What are the two types of phishing attack methods?
When speaking about phishing, we can differentiate between two major types.
The first is regular phishing, when not much is known about the victim except for their email address and perhaps their most basic info. This is a low-effort and low-payout form of phishing, in most cases.
The second type of phishing is called spear phishing, and it’s a much more targeted scam. Criminals choose individuals for maximum impact, which involves much more risk and effort, but also increases the potential gain. Spear phishing vs phishing could be summarized as such: spear phishing is more difficult, expensive, and targeted than regular phishing, but also produces the most lucrative results for criminals.

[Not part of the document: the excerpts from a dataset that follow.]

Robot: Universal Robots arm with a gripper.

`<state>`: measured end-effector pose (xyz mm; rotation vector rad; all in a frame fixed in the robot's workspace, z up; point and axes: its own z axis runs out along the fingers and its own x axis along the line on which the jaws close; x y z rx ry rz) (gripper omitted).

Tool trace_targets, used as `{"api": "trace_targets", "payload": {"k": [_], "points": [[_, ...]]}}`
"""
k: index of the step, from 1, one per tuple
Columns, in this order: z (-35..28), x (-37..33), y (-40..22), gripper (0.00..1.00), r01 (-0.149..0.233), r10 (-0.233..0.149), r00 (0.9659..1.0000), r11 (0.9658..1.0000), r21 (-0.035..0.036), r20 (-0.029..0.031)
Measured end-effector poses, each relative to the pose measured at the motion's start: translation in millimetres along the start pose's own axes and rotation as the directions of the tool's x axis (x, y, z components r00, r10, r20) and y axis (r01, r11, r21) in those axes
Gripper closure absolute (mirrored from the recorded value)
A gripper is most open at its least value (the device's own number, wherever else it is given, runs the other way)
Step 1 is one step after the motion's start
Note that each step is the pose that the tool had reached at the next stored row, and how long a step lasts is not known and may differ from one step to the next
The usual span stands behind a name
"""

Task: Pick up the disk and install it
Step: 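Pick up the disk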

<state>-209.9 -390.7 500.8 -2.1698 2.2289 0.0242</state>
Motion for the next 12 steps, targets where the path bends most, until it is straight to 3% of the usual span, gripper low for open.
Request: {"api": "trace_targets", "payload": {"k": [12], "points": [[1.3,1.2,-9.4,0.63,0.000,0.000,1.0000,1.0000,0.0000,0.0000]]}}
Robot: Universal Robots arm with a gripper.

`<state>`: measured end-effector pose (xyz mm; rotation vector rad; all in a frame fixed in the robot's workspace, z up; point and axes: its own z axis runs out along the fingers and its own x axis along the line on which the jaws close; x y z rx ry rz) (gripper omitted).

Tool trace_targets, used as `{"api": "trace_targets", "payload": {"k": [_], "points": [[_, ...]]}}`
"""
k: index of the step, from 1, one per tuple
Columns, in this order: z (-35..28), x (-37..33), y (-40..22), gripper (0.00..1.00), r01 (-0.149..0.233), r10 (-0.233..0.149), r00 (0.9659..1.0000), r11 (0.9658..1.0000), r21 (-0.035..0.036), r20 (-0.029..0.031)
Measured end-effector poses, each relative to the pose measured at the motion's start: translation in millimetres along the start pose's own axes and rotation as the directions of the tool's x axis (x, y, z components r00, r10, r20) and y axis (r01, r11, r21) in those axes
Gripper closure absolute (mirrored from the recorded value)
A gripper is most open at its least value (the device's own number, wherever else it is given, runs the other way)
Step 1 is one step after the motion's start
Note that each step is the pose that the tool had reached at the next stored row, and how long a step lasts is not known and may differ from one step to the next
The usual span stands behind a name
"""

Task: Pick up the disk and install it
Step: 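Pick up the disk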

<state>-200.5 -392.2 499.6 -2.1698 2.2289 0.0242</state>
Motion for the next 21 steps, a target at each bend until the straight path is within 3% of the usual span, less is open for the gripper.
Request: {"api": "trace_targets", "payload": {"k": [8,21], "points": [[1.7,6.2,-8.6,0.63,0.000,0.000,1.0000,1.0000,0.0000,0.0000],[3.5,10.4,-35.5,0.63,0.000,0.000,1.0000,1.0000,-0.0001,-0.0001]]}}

How can I report a phishing scam?
In order to keep their users safe, most companies that deal with data have safety guides and reporting systems in place. We’ve already discussed the measures of protecting oneself from email phishing, and all those principles apply to other services, too. Phishing on social media is exactly the same as email phishing and typically involves links and messages that lead to malicious websites. You can report Facebook phishing and read more about it here.
Some Final Thoughts
Phishing is evolving every day to meet the demands of the new digital market. Since most employees are now connected regardless of their job description, there’s a lot of data being produced every day for criminals to tap into.
The weak link here is rarely a cybersecurity system. Instead, human error has been driving phishing since the 1990s, a trend that shows no signs of slowing down. With contemporary phishing statistics indicating that phishing methods are evolving and taking different forms, the best way to avoid getting scammed is to invest in top-notch security technology and educate your staff about the dangers.